Why I Think We Are Alone in the Universe

(And No, I Don’t Believe in Creationism)

I think we are alone in the Universe.

Many people will argue that, given the sheer size of our galaxy — let alone the observable universe — and the estimated high number of life supporting planets, it’s a near impossibility that there is no other life out there.

That’s an exciting prospect and I was arguing the same way in the past, but I’ve changed my mind.

The reason I changed my mind is the following: As mind-blowingly enormous the observable universe and even our galaxy alone might be, probabilities for the occurrence of possible events can be just as mind-blowingly miniscule (in fact, while the observable universe is finite and has an upper bound, the probability for the formation of life happening might be arbitrarily small) and thus the size of the universe or the number of life supporting planets really is irrelevant so long as one doesn’t also provide sound reasoning on the probability of life actually forming on those planets.

As it comes to this reasoning, I came across two types:

1. Likelihood estimates based on actual explanations for how the formation of life can take place (bottom-up)
2. Likelihood estimates based on the fact when/where/that our particular formation of life took place (top-down)

The first type seems to categorically yield extremely small probabilities, while the second one yields large probabilities (often 1 or within one or two orders of magnitude of it).

Unfortunately I found all of the arguments of the second category to contain logical errors, which I’m going to show.

The Drake equation is often used to compute an estimate for the number of other civilisations in our galaxy whom we should be able to communicate with:

The different factors are:

R*: mean rate of star formation
fₚ: fraction of stars that have planets
nₑ: mean number of planets that could support life per star with planets
fₗ: fraction of life-supporting planets that develop life
fᵢ: fraction of planets with life where life develops intelligence
fᶜ: fraction of intelligent civilizations that develop communication
L: mean length of time that civilizations can communicate

Depending on what numbers are used for the different factors (only the first three of which we can base on empirical evidence), a huge range of possible numbers results.

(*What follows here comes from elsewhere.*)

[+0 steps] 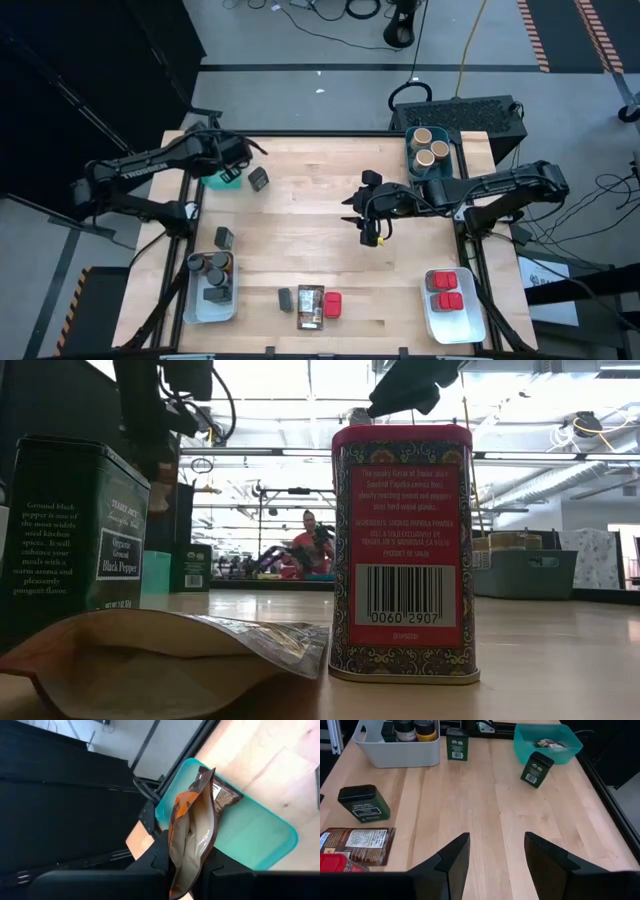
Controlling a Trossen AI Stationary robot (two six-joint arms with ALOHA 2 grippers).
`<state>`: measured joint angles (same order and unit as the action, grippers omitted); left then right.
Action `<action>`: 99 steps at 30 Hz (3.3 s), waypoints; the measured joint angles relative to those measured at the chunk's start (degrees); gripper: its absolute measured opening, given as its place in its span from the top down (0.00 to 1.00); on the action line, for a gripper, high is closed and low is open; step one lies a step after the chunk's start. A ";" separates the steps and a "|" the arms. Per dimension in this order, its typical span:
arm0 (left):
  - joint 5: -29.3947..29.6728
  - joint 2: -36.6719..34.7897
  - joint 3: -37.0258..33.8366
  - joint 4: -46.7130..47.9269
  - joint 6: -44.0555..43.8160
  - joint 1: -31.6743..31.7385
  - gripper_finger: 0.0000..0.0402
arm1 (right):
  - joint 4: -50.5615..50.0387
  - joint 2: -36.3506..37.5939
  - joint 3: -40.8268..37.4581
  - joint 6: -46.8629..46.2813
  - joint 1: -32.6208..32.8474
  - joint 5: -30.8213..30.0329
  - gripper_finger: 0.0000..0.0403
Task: Sort spices by type
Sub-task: Put the right brown seasoning pack into the light green bin, then put the top black seasoning can into the gray bin
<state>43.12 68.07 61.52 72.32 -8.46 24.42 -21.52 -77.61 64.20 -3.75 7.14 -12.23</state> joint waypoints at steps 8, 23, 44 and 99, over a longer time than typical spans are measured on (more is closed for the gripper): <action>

The original estimates result in a range of 20 to 50'000'000 other civilisations in the Milky Way galaxy alone.

Based on these big numbers and in turn the apparent high likelihood of extraterrestrial life in the galaxy, the Fermi paradox arises, which I do not want to go into however, because I think the premise that life should form easily when the conditions are right is wrong in the first place (so I won’t base my argument in any way on the Fermi paradox and as such will also not go into the other factors of the Drake equation).

The reason I don’t agree anymore with most estimates based on the Drake equation (except for maybe the Rare Earth Hypothesis), is that the optimistic ones — which are the ones responsible for the currently popular opinion among scientists of there being a lot of extraterrestrial life out there — often assign a value of 1 to fₗ, the probability that a planet capable of supporting life also eventually will form life, baselessly assuming that when the conditions are right and the required elements are available, life will form with absolute certainty (if not 1, they’re making some other high a priori assumption of this factor).

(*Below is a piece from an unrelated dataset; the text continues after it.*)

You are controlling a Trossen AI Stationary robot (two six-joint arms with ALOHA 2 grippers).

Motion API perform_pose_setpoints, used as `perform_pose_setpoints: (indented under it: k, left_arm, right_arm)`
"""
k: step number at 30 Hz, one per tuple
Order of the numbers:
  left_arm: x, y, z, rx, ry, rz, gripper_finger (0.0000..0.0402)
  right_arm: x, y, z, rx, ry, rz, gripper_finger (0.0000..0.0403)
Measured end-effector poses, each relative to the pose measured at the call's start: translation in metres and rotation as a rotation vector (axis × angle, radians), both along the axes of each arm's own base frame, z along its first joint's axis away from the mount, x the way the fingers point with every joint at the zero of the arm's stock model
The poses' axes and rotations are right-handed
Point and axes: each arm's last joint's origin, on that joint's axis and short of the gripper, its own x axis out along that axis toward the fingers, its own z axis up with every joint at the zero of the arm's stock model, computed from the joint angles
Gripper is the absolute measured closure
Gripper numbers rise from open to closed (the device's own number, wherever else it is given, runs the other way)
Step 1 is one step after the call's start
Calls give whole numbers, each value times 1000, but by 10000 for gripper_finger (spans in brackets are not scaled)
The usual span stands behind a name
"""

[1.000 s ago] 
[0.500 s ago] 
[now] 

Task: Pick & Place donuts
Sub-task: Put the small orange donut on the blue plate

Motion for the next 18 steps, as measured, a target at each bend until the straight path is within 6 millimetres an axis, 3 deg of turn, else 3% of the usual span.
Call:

To me this seems untenably optimistic if no solid explanation is provided of how self-replicating molecules — or any other chemical process that is capable of meaningful information processing and evolution — may form out of a sea of mere building blocks.

What we do know for a fact is, that life IS possible (otherwise you wouldn’t be reading this article). But why should we assume it to be a certain consequence of the conditions simply being right?

Usually the mediocrity principle is used to justify that this was a sane assumption. Earth is a typical rocky planet in a typical star system, located in a non-exceptional region of a common barred-spiral galaxy. Thus, so the argument goes, as we find ourselves in a non-exceptional place in the universe, by application of the mediocrity principle, it’s most likely that most of the universe looks very similar and hence it should be teeming with complex live.

But here lies the first clear error in reasoning: The mediocrity principle only applies to a draw at random, but in our case there is an obvious pre-selection applied (only draws that actually form life are counted) and thus anthropic bias applies to the observation that we exist: The question can only be pondered over in a universe in — and on a planet on — which life actually has formed. Thus, the mediocrity principle is clearly not applicable (I will apply it later in a more appropriate context though to show the opposite, that in fact it’s very unlikely that extraterrestrial life exists in our observable universe).

Another argument that I came across multiple times, which is in favor of a high likelihood for life forming on suitable planets, states that life on Earth formed very early in its history (already a few hundred million years after formation) and concludes that life therefore must form pretty easily.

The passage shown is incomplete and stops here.